3か月に亘って放映されたNHKスペシャル「中国文明の謎」(3回シリーズ)とも合わせて楽しませてもらいました。

今、中国では次々と遺跡の発掘が行われており、新発見の品もたくさん出土しているとのこと。
今回の特別展では、その成果を目の当たりにすることができるのに加え、私にはあまり馴染みの無かった中国文化の流れを、多少なりとも体感できたことが大きな収穫でした。

美術検定のために、中国美術については日本と関連性の深い部分(仏教美術・唐や宋元の文物・明清の絵画)はざっと流れを見ましたが、なるほど日本がかつて遣隋使や遣唐使を派遣するなどして学ぼうとしただけのことはあると感心。絵画はまさに超絶技巧のオンパレートで凄い。
日本の弥生文化が始まるのはBC300頃ですが、中国の初期王朝(夏)はBC2000頃から、すでBC1500には見事な細工の青銅器が製造されており、日本と比べるともうそれだけで驚いてしまいます。

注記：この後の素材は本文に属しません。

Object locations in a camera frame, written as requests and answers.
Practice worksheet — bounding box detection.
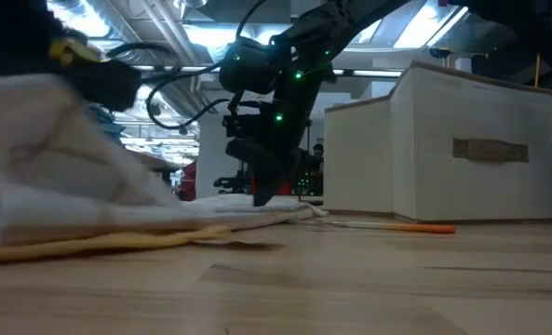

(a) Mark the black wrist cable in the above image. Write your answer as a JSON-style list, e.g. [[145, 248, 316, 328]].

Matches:
[[144, 0, 270, 131], [102, 41, 183, 85]]

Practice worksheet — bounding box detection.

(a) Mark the white checked towel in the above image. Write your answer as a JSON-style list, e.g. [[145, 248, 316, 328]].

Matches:
[[0, 74, 329, 248]]

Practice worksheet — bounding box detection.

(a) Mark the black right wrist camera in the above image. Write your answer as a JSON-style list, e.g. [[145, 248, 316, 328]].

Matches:
[[218, 37, 279, 94]]

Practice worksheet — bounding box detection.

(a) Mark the orange-handled knife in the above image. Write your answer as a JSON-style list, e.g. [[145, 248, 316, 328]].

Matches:
[[298, 219, 457, 235]]

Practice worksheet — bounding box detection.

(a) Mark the beige fabric storage box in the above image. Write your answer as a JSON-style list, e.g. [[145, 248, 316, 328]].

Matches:
[[322, 60, 552, 223]]

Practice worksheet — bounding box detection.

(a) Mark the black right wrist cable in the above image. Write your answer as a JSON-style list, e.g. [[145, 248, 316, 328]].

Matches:
[[144, 0, 270, 131]]

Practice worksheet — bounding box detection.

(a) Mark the person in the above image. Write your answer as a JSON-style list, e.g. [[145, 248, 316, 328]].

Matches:
[[310, 142, 326, 196]]

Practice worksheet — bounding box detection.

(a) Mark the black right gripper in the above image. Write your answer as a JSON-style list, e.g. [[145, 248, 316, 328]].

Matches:
[[223, 27, 337, 208]]

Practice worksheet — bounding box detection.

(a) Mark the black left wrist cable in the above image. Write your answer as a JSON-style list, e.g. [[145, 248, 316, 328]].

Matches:
[[102, 41, 183, 85]]

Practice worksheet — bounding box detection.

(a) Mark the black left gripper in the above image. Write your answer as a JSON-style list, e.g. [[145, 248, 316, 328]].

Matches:
[[0, 0, 144, 113]]

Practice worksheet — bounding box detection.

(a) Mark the red plastic bin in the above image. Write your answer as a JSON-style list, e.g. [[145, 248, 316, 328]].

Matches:
[[250, 176, 291, 195]]

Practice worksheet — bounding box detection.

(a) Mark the mustard yellow towel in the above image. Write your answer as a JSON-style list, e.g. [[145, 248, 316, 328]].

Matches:
[[0, 224, 276, 265]]

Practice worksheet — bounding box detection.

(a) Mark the long ceiling light bar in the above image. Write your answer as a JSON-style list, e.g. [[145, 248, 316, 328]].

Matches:
[[130, 64, 405, 78]]

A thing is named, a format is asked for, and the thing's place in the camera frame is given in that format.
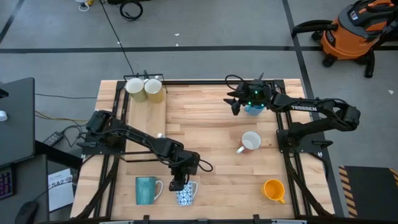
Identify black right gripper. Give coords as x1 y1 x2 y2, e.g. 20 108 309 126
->
223 79 272 116

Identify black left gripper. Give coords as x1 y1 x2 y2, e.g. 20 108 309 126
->
169 151 201 192

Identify white mug blue pattern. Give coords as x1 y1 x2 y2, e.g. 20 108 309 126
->
176 180 199 207

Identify light blue mug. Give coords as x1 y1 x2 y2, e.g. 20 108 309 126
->
244 104 267 117

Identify teal mug white handle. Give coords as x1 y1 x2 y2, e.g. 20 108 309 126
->
135 176 164 205

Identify red mug white handle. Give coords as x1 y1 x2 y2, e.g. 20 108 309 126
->
236 130 262 155

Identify mustard yellow mug white handle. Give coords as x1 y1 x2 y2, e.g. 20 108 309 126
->
144 78 165 104

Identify orange-yellow mug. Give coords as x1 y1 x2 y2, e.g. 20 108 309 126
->
260 179 286 205

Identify pale cream mug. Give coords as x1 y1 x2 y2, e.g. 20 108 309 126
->
124 77 147 103

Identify white printed paper sheet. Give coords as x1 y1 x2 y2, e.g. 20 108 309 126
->
47 167 75 213

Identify black power adapter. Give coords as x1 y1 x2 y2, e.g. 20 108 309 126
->
42 131 65 147

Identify orange shop vacuum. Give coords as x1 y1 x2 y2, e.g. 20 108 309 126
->
291 0 398 78

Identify dark grey desk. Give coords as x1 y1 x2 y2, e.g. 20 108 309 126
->
0 154 50 224

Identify black computer mouse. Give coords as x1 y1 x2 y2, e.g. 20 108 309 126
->
14 200 40 224

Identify black mat hazard stripes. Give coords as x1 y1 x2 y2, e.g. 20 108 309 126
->
338 165 398 218

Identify black keyboard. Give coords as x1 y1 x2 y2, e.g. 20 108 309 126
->
0 166 16 200

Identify black monitor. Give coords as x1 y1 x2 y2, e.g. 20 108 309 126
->
0 77 35 167

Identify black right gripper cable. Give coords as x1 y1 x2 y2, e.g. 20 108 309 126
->
224 74 249 92

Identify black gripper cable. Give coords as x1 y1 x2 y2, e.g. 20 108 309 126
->
224 74 249 92
198 158 215 173

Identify black aluminium rig frame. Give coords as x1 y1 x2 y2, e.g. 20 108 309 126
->
70 79 335 224

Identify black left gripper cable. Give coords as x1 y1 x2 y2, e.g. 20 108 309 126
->
198 158 215 173

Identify wooden shelf black wire frame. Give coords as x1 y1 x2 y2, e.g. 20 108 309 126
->
119 73 168 163

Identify long black floor cable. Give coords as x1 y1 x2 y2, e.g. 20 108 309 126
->
99 0 136 76

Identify yellow floor cable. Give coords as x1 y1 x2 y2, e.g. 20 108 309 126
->
34 110 90 123

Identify coiled black cable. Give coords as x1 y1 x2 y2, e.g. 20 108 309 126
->
119 0 144 22

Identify thin black floor cable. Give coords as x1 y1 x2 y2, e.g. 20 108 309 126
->
34 93 98 100

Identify white plug with cable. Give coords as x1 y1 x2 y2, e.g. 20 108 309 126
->
74 0 94 12

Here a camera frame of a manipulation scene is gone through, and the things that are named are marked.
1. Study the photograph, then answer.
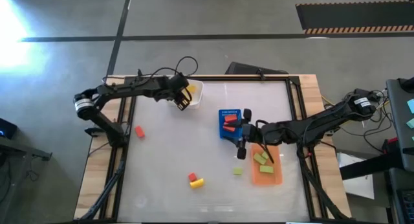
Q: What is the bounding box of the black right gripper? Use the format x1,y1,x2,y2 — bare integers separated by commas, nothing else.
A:
223,109,259,160

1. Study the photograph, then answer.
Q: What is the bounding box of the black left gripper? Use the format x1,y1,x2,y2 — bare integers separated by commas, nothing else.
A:
154,74,193,111

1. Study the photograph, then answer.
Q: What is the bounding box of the white plastic bin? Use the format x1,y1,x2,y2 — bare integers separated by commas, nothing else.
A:
167,78,204,110

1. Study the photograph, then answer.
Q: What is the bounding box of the blue plastic basket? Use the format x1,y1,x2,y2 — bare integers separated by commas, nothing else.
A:
218,108,243,140

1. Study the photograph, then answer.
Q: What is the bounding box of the orange plastic tray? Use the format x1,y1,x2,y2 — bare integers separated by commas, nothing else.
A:
250,142,284,187

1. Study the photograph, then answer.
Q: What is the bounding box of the black equipment case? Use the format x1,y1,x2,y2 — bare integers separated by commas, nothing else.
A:
224,61,289,76

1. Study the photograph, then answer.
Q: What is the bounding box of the yellow cylinder block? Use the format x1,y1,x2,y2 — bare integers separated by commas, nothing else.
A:
190,177,205,190

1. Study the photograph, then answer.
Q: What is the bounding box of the white paper sheet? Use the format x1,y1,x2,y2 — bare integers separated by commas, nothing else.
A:
336,151,376,201

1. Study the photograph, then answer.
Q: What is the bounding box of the black desk leg bar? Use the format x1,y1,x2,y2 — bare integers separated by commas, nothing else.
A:
339,151,405,181

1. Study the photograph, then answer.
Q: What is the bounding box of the dark grey side desk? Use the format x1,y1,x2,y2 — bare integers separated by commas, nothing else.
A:
386,77,414,172

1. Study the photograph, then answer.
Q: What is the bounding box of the black hazard-striped floor mat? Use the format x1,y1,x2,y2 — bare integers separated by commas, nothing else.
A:
295,0,414,35

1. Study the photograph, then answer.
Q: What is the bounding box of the black desk foot bar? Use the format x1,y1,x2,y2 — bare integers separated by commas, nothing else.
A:
0,136,52,162

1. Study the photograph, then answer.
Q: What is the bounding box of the black box with blue light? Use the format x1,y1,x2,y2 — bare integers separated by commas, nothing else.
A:
0,117,17,140

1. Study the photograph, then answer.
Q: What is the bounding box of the black keyboard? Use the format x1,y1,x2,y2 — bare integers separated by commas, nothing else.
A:
396,188,414,224

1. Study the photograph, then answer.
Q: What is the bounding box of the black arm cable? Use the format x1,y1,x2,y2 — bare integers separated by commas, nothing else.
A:
102,56,199,85

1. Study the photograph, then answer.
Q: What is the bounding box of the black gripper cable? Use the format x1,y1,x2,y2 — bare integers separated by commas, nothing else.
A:
255,119,276,164

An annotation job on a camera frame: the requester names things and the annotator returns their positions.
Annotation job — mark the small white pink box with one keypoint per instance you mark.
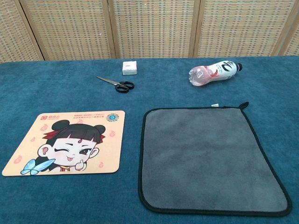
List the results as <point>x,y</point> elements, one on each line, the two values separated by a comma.
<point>130,68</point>

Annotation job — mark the pink drink plastic bottle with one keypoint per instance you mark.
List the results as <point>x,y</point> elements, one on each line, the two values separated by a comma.
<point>217,71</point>

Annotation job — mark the cartoon girl mouse pad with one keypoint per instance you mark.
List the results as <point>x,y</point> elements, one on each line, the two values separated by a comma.
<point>70,144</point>

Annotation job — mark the green cloth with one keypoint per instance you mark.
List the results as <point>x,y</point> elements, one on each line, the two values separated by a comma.
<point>205,158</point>

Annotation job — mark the woven wooden folding screen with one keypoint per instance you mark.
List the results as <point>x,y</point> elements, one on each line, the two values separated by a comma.
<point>149,28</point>

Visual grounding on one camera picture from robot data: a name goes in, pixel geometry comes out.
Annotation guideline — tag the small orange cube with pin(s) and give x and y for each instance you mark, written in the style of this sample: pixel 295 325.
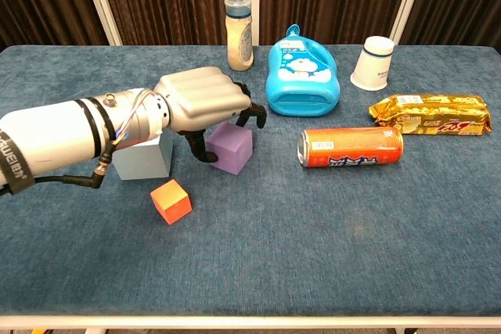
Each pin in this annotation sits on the small orange cube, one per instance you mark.
pixel 172 203

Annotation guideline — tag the large light blue cube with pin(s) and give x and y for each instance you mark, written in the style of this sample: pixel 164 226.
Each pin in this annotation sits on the large light blue cube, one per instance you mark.
pixel 141 162

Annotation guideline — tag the purple foam cube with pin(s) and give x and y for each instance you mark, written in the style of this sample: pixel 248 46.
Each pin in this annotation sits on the purple foam cube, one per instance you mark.
pixel 233 150

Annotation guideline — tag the orange soda can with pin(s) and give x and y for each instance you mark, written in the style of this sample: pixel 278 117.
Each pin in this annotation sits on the orange soda can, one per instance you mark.
pixel 352 146

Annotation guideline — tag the clear jar with beige contents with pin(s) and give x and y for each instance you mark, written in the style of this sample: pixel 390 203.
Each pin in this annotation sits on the clear jar with beige contents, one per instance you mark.
pixel 239 40

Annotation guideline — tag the blue table cloth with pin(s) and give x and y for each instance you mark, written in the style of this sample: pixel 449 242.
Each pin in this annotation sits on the blue table cloth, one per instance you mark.
pixel 274 240

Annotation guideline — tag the blue detergent bottle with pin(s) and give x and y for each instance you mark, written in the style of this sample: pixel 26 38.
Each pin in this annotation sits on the blue detergent bottle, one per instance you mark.
pixel 301 80

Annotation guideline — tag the white paper cup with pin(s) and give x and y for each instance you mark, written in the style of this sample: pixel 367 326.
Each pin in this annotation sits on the white paper cup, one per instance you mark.
pixel 373 68

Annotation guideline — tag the gold biscuit packet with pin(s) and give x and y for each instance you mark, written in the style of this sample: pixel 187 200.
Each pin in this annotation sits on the gold biscuit packet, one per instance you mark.
pixel 430 115

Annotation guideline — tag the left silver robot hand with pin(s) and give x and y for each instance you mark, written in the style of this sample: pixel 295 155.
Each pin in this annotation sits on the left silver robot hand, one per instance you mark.
pixel 203 95

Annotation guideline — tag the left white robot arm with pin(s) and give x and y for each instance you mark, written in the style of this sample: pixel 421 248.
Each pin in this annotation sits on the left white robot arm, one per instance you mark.
pixel 51 134

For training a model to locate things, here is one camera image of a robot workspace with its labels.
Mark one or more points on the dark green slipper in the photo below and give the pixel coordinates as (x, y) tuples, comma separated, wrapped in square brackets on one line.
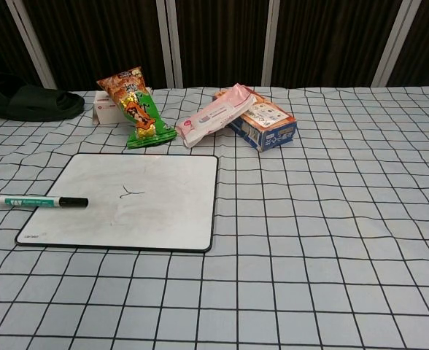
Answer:
[(25, 102)]

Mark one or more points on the small white red box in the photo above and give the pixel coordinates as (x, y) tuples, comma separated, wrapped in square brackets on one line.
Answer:
[(107, 109)]

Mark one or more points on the white board with black rim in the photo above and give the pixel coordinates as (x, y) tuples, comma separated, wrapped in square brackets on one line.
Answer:
[(127, 208)]

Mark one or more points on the blue orange cardboard box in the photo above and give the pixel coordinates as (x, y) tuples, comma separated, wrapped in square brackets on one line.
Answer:
[(269, 124)]

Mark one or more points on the orange green snack bag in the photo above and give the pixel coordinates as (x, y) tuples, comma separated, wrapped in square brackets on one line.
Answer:
[(141, 109)]

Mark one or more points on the white grid tablecloth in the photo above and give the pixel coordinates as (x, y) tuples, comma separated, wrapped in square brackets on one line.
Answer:
[(309, 237)]

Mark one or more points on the white folding screen frame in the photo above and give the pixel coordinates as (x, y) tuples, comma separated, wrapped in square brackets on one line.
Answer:
[(170, 40)]

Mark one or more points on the pink wet wipes pack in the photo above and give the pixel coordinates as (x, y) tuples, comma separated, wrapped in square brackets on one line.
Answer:
[(214, 114)]

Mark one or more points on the green whiteboard marker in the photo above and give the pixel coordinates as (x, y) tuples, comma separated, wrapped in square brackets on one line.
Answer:
[(35, 201)]

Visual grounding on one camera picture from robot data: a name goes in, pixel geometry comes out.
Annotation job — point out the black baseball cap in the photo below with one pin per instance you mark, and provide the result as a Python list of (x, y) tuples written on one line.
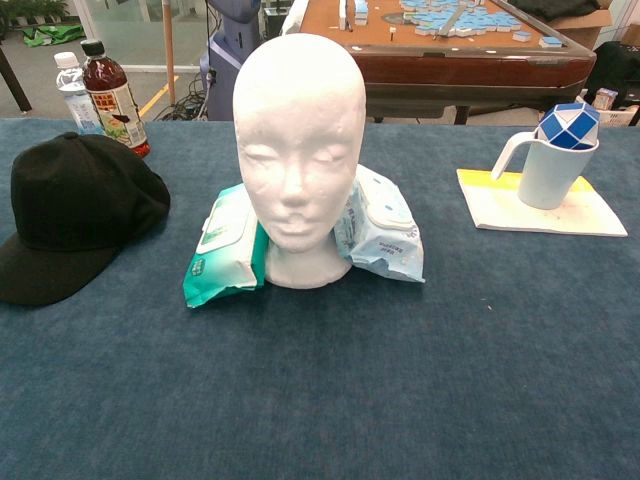
[(75, 200)]

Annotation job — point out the blue mobile robot base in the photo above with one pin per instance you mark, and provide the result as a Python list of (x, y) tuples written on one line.
[(225, 60)]

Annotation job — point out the white foam mannequin head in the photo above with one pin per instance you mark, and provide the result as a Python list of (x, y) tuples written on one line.
[(300, 150)]

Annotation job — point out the dark tea bottle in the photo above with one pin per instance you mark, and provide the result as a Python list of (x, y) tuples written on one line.
[(115, 105)]

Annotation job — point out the clear water bottle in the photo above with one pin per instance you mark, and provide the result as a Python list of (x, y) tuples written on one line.
[(75, 100)]

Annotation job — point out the light blue wet wipes pack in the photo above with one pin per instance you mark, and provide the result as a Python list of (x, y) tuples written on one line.
[(385, 240)]

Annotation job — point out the green wet wipes pack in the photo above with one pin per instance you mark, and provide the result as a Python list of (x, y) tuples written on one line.
[(220, 250)]

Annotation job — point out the blue felt table cover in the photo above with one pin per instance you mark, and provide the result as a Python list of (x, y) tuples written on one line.
[(350, 375)]

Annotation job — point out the white yellow square mat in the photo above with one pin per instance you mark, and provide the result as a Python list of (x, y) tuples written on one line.
[(500, 210)]

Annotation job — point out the brown mahjong table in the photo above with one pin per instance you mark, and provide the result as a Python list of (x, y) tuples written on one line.
[(450, 70)]

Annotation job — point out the wooden pole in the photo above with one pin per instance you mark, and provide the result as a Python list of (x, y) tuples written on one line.
[(169, 50)]

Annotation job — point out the heap of blue mahjong tiles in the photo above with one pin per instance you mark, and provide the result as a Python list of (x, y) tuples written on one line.
[(475, 20)]

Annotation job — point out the blue white snake puzzle ball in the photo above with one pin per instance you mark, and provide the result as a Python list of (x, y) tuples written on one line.
[(565, 125)]

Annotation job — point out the blue white mahjong tile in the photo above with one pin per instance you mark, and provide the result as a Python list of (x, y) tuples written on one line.
[(550, 42), (522, 36)]

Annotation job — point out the small drink carton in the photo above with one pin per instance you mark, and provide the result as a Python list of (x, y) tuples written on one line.
[(605, 98)]

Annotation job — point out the white plastic basket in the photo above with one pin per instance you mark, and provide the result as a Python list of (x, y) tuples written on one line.
[(622, 117)]

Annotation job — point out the black cloth bundle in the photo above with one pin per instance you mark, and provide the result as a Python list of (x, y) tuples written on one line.
[(550, 7)]

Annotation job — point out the brown cardboard box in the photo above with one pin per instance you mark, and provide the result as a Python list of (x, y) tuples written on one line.
[(585, 30)]

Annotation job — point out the green fabric bag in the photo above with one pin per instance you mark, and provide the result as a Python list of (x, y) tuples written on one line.
[(50, 35)]

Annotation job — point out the black table leg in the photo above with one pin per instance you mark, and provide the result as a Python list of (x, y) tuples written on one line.
[(15, 85)]

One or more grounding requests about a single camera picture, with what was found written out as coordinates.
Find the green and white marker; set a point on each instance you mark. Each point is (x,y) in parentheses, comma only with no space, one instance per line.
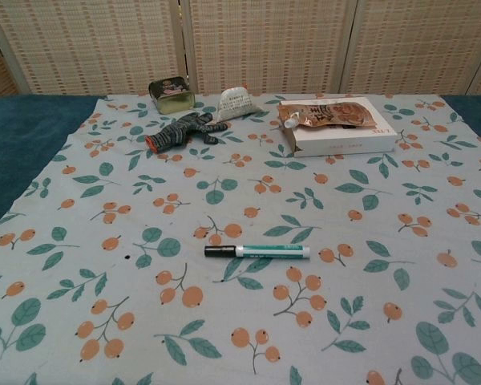
(272,251)

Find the floral fruit print tablecloth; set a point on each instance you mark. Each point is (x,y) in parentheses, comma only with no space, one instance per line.
(240,256)

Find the grey striped knit glove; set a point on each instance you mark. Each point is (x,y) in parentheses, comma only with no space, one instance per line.
(184,129)

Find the white printed plastic packet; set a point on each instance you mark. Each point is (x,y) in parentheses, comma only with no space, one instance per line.
(234,104)

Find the white cardboard box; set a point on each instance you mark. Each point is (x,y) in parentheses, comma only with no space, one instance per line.
(344,140)

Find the brown spouted snack pouch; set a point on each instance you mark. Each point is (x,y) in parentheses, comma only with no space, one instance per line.
(328,114)

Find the dark metal tin box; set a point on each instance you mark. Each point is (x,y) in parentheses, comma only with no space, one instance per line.
(171,94)

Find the woven bamboo folding screen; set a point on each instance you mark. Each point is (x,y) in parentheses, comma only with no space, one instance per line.
(240,46)

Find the teal velvet table cover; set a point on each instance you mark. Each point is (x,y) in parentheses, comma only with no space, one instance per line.
(24,140)

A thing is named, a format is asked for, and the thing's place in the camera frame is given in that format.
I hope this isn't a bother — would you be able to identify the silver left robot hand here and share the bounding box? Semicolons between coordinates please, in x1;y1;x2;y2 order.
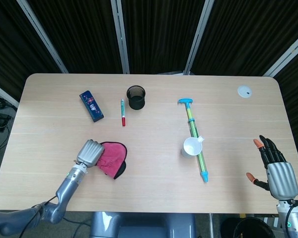
75;139;106;168

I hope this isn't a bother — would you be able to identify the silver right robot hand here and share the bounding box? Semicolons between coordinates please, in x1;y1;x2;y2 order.
246;135;298;200

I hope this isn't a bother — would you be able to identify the pink cloth with black trim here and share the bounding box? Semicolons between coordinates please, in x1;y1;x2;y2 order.
95;141;128;180

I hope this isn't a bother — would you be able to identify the dark blue printed eraser box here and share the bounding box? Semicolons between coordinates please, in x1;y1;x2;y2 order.
79;90;105;123

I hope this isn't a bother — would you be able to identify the green marker with red cap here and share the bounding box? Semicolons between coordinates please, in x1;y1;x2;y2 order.
120;99;127;127

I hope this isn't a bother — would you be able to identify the black round bin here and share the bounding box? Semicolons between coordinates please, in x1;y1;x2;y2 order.
219;217;279;238

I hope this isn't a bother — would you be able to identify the black mesh pen holder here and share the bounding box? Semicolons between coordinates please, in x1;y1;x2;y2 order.
126;85;147;110

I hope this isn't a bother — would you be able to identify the grey robot torso base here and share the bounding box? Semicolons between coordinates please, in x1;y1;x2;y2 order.
90;211;197;238

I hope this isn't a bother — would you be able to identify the pale blue cup with spout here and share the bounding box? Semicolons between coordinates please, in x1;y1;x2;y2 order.
180;136;205;159

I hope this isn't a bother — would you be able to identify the green and blue water pump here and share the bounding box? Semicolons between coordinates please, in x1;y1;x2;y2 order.
178;98;210;183

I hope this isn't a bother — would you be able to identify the grey round cable grommet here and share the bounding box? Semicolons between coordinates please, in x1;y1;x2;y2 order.
237;85;253;98

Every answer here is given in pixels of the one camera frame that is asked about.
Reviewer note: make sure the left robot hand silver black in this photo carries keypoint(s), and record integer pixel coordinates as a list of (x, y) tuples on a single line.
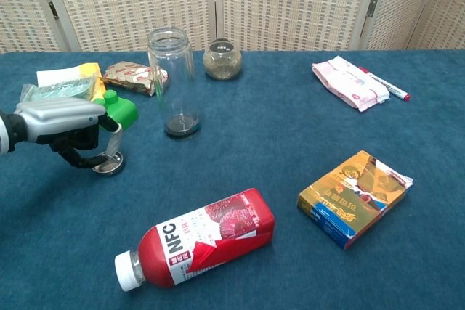
[(61, 115)]

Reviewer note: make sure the shiny silver metal bowl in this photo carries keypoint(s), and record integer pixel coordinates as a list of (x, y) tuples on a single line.
[(110, 169)]

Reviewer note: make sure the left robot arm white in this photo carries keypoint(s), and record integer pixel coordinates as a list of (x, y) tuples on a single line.
[(7, 132)]

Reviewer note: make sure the clear plastic bag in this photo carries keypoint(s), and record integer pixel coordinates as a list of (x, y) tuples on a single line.
[(61, 90)]

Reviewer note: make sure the yellow white paper packet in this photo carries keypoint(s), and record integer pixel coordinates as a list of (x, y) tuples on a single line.
[(58, 74)]

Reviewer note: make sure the green toy building block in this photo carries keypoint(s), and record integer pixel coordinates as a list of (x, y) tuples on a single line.
[(125, 111)]

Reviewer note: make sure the brown red snack packet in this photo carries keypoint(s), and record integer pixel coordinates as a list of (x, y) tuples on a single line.
[(127, 76)]

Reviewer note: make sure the tall clear glass bottle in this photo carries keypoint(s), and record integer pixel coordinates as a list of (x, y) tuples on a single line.
[(173, 81)]

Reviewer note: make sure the round glass jar with seeds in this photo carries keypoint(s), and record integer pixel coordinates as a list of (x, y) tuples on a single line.
[(222, 63)]

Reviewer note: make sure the red NFC juice bottle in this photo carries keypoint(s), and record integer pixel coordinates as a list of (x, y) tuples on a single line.
[(203, 237)]

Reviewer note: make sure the blue felt table cover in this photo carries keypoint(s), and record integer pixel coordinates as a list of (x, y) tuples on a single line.
[(254, 135)]

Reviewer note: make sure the woven folding screen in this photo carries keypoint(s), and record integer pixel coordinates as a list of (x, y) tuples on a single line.
[(290, 1)]

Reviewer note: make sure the pink wet wipes pack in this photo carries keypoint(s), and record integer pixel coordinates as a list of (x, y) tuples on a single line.
[(348, 83)]

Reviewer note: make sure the yellow blue snack box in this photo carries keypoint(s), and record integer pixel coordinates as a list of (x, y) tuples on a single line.
[(352, 201)]

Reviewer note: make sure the red white marker pen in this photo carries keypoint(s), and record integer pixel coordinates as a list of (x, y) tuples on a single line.
[(396, 90)]

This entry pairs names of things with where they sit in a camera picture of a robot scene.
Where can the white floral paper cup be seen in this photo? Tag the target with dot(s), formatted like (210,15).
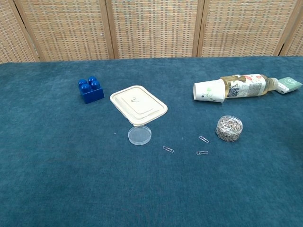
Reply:
(208,91)

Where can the green and white packet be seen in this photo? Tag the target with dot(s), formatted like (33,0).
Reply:
(290,82)

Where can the clear tub of paperclips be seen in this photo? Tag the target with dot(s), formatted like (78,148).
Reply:
(229,129)

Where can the blue carpet table cover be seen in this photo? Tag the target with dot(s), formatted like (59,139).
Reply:
(71,165)

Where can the silver paperclip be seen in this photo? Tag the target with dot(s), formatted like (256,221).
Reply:
(204,139)
(202,153)
(168,149)

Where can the white rectangular container lid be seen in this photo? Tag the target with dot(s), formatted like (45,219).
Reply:
(137,107)

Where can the clear round plastic lid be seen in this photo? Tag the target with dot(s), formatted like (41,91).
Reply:
(139,136)

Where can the woven wooden folding screen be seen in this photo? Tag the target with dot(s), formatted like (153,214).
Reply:
(154,28)

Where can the labelled tea drink bottle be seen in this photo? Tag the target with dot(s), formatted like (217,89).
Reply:
(246,87)

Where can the blue toy building block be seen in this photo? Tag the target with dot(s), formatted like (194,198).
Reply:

特別展では、その初期王朝の夏・殷・蜀から南宋までの文物によって、3000年に亘る中国文明の流れを辿ります。
中では、やはり紀元前の王朝の文物が、こちらの想像を遥かに超えた造形でダントツに面白いです。特に謎の王朝「楚」の文物は、珍貴ともいえるもので、霊獣と人がブレンドされたような像など、まさしく「謎」。
「これはいったい何でしょう?」と口あんぐり。縄文時代の土偶などに通じるものがありますね(土偶よりはるかに精巧ですが)。
またスケールの大きい文物も多数。身長180㎝にもなる兵馬俑の兵士俑や、楚の太鼓などの楽器も迫力があります。

国宝級が60%というのも納得の、中国の壮大な歴史の流れを実感できる文物の数々、目から鱗の展覧会でした。